In other words, it might be difficult to get full and detailed information about these stocks on OTC exchanges. Moreover, some of them are “thinly traded,” meaning that very few shares are bought and sold on a typical day. This situation is a common one with this type of stock on OTC exchanges.
Imagine that you bought shares of a penny stock, and suddenly there was bad news from the company. At that point, you might want to sell your shares. But if the stock is thinly traded, nobody might be willing to buy them. After all, there are a lot more sellers than buyers during a panic. In such a situation, you could lose your entire investment because no one would want to buy your shares.
Tips for investing in penny stocks
Because of their low price, penny stocks are liable to make big price movements. You won’t usually see expensive large-cap stocks go up or down 30%, 40%, or 50%, in a single day. However, this can and does happen in the world of penny stocks.
Therefore, if you do choose to buy these stocks, I believe it’s wise to keep your position size small. If you only invest a small amount of money in them, you won’t lose too much if the stock price plummets. A safety-first attitude can save you from big financial problems.

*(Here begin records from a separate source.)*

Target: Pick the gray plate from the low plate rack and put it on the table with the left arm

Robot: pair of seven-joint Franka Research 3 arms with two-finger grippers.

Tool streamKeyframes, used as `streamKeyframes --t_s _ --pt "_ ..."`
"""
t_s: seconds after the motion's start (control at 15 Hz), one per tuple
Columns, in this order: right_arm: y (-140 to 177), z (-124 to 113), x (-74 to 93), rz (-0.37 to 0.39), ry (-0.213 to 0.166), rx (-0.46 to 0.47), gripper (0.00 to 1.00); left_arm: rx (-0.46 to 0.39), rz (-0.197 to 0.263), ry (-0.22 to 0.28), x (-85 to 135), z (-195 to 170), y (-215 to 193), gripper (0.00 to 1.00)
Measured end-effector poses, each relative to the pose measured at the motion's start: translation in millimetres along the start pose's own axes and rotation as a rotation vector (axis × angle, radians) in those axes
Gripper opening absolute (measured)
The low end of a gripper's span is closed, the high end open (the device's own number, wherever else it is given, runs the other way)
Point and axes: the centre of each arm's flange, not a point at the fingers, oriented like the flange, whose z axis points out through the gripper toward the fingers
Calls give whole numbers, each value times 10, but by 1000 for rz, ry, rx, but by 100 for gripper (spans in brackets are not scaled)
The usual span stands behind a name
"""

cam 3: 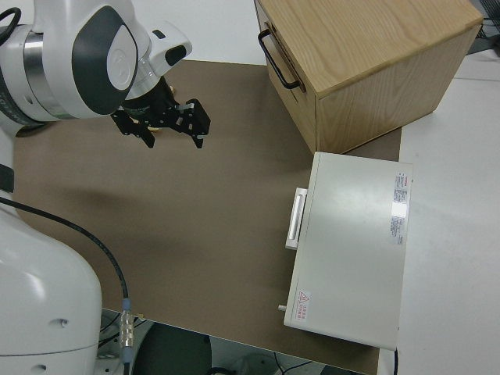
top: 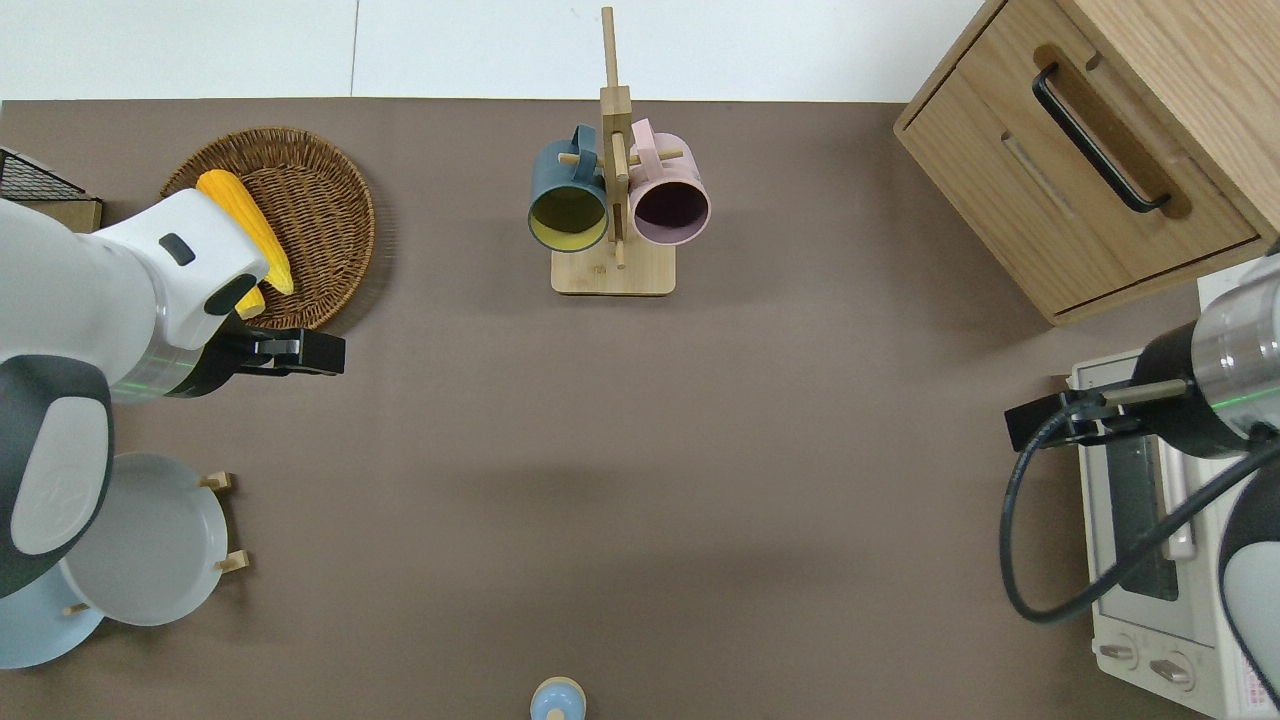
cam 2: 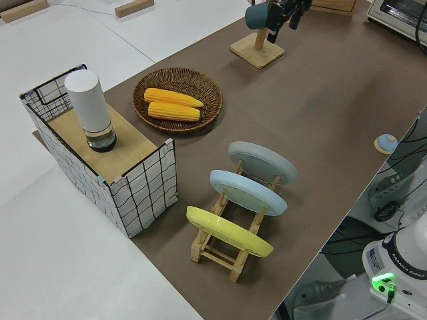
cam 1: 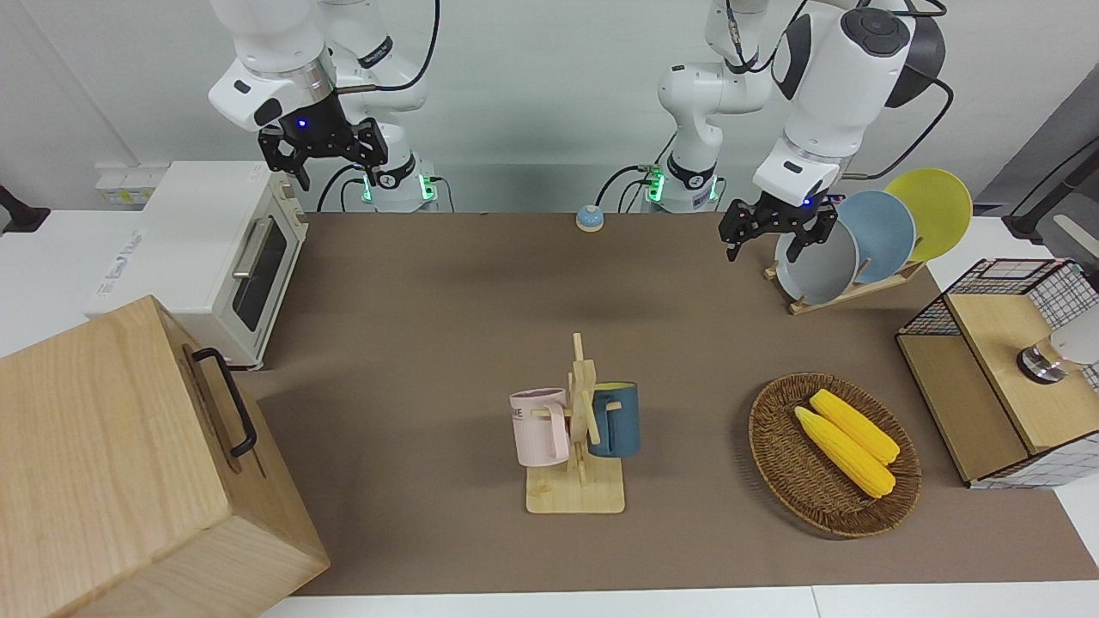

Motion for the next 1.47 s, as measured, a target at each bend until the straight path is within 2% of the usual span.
streamKeyframes --t_s 0.2,0.33,1.0,1.2,1.47 --pt "0 0 0 0 0 0 99 1 -68 -8 11 40 -41 100" --pt "0 0 0 0 0 0 99 1 -90 -9 8 50 -25 100" --pt "0 0 0 0 0 0 99 14 -102 -16 0 71 -35 100" --pt "0 0 0 0 0 0 99 115 -87 -38 -28 123 -132 100" --pt "0 0 0 0 0 0 99 276 -79 -114 -114 271 -349 100"
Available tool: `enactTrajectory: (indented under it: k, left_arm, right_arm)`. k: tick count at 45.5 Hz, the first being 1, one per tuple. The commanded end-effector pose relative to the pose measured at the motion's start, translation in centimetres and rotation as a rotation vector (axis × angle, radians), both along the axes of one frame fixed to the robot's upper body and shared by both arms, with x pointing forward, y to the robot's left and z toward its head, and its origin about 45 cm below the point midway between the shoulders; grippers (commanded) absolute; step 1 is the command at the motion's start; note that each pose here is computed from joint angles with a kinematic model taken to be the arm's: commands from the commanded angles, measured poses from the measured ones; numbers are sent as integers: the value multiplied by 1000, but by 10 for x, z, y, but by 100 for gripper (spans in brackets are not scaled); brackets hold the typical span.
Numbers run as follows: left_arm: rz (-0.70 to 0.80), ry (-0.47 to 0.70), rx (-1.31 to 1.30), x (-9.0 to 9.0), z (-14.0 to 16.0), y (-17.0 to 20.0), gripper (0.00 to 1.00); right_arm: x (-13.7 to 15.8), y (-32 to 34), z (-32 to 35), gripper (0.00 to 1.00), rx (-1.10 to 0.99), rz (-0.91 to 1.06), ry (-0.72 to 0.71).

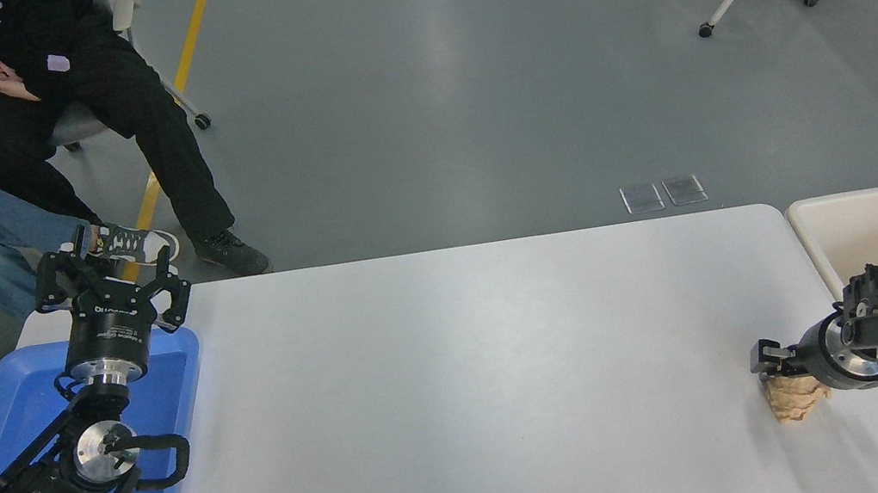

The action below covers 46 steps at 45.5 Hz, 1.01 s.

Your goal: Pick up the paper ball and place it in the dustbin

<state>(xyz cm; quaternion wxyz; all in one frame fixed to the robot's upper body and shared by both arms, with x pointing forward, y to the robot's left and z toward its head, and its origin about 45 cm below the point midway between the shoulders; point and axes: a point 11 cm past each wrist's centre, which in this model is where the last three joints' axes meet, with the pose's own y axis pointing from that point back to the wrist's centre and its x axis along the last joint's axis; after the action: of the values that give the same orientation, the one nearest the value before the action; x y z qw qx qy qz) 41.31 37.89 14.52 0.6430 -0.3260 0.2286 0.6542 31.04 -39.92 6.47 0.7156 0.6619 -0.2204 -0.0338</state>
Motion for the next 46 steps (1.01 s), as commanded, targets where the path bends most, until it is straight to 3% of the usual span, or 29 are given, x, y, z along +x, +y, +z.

Next, you’ll want to conduct thorough research on a company before you consider buying its penny stock. This is true of expensive stocks too—but it’s generally easier to find information on bigger companies. You’ll usually have to do more digging to make sure that a penny stock represents a legitimate, profitable company.

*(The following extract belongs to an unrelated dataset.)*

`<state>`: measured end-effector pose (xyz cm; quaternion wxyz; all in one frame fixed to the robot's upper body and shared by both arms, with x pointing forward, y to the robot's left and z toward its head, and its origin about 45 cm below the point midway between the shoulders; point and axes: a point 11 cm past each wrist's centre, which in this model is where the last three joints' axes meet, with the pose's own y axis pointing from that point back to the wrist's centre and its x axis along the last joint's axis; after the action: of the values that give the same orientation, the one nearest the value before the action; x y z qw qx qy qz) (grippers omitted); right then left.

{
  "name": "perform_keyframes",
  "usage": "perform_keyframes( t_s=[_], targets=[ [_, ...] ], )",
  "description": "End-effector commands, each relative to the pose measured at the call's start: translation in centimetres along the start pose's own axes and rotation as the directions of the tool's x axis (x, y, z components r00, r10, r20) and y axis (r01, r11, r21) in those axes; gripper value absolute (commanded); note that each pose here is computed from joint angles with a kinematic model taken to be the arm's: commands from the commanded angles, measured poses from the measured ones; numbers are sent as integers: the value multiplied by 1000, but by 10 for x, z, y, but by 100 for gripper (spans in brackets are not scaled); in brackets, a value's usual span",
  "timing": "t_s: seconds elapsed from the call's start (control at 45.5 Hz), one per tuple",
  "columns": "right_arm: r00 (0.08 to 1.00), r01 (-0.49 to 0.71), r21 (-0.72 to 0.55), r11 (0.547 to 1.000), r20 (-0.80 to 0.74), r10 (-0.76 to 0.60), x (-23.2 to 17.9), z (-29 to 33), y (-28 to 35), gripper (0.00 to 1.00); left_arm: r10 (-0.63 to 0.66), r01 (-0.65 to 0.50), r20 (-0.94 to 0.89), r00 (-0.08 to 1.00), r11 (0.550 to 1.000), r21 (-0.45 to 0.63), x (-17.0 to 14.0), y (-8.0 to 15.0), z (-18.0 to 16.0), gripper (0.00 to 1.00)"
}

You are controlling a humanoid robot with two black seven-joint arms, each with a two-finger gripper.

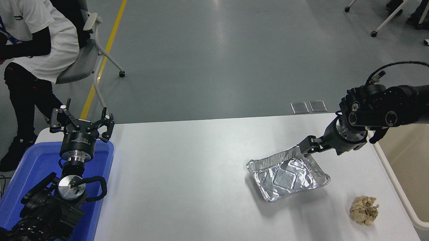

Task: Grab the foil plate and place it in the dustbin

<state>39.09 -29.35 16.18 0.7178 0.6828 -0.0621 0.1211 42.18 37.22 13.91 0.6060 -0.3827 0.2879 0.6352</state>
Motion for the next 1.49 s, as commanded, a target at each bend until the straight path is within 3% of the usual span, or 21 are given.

You’ll also want to make sure that a penny stock isn’t part of a “pump and dump” scam. That’s when someone buys a lot of shares of a penny stock and then tells other people to buy that stock. This person might promote the stock in chat rooms or on message boards.
If the scammer gets enough other people to buy the penny stock, its price will probably go up. Then the scammer will sell, or “dump,” all of his or her shares for a profit. That share “dumping” usually causes the stock price to go down a lot. The people the scammer convinced to buy the shares are now stuck holding a stock that’s declined in value.
Final thoughts on penny stocks
If you’re a beginner, you might want to save your money and avoid penny stocks altogether. Or you can just invest very small amounts of money in these stocks. This practice could shield you from financial problems because, as I said, there are many more MannKinds than Amazons out there.
It’s possible—at least in theory—to turn pennies into dimes or dollars with penny stocks. But in the end, you must be realistic and cautious. Otherwise, you could lose a whole lot of pennies from your investing account.